Clearly, despite his "medieval" tendencies, Charles is the more experienced, and the more emotionally mature, partner in this duo. But he never uses either advantage to make Annie feel lesser. And Annie, with her courage, her enthusiasm, and her determination to not let embarrassment interfere with what she wants, or with understanding what Charles wants, has just as much to offer the post-doc as he has to offer her, both in and out of bed.

The "Thing," then, runs quite smoothly (quite hotly!) for a few short weeks. Until Annie, in her boundless enthusiasm, falls crashingly hard into love with Charles... and Charles doesn't with her.

Or so he (and his background of family trauma) say...

On her web site, Foster explains that she wrote How Not to Fall "because she was totally sure it was possible to write a romance about a college student who experiences her sexual awakening with an older, more powerful man, in a way that was sex positive, feminist, and medically accurate, as well as sexy as heck." After reading How Not to Fall, I'm happy to report that Foster exceeded all four of her goals.
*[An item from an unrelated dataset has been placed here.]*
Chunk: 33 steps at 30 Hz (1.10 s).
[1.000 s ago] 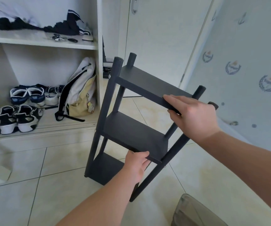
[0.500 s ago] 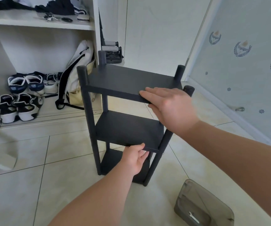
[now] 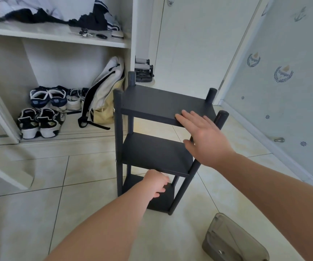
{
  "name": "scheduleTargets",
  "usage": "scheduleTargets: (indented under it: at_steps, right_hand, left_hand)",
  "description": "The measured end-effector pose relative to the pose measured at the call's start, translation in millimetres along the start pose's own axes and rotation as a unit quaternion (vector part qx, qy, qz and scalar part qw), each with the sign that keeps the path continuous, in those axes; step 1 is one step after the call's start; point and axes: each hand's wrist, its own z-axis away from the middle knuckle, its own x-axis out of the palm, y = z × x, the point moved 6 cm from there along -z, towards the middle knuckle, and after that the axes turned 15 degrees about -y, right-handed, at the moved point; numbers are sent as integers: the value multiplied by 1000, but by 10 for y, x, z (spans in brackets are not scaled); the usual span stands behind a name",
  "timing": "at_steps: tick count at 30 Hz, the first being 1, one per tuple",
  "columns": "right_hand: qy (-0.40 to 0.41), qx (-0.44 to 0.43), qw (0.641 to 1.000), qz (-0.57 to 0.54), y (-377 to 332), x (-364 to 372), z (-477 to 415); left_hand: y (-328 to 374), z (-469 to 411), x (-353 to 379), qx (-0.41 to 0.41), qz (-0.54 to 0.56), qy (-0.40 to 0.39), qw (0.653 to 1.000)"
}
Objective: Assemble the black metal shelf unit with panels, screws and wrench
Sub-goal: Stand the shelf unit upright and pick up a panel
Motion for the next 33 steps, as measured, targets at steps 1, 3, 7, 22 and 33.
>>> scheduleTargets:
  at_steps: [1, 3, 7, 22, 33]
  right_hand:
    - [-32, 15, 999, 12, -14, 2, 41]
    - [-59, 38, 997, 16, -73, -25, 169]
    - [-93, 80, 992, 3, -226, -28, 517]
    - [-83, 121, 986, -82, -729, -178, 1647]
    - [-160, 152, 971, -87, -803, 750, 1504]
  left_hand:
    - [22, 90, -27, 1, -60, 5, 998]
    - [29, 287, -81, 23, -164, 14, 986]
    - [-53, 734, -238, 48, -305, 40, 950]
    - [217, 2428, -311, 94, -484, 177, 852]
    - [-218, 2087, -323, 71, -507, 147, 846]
And topped it all off with the tastiest of cherries: laugh-out-loud humor.

Good thing the sequel to this cliffhanger, How Not to Let Go, will be coming out right after Christmas....

Photo credits:
Rock climber: Vertical Hold Rock Climbing Gym
Dept. of Brain Sciences: Indiana University
I Am a Feminist, Too: Thinker's Notepad

How Not To Fall
Kensington, 2016


  1. Thanks for the great review. I'll have to check this one out soon. It looks like fun! I like that Foster wrote the younger woman / man in power story in a way that isn't exploitative. I'd hate to see the world lose all it's sexy professors (and not just because I'm a professor) but at the same time I cringe when it seems like, in real life, the scene would be a flagrant abuse of power.

    1. Thanks, Karelia. Will look forward to hearing your thoughts (if you'd care to share them) after you check this one out!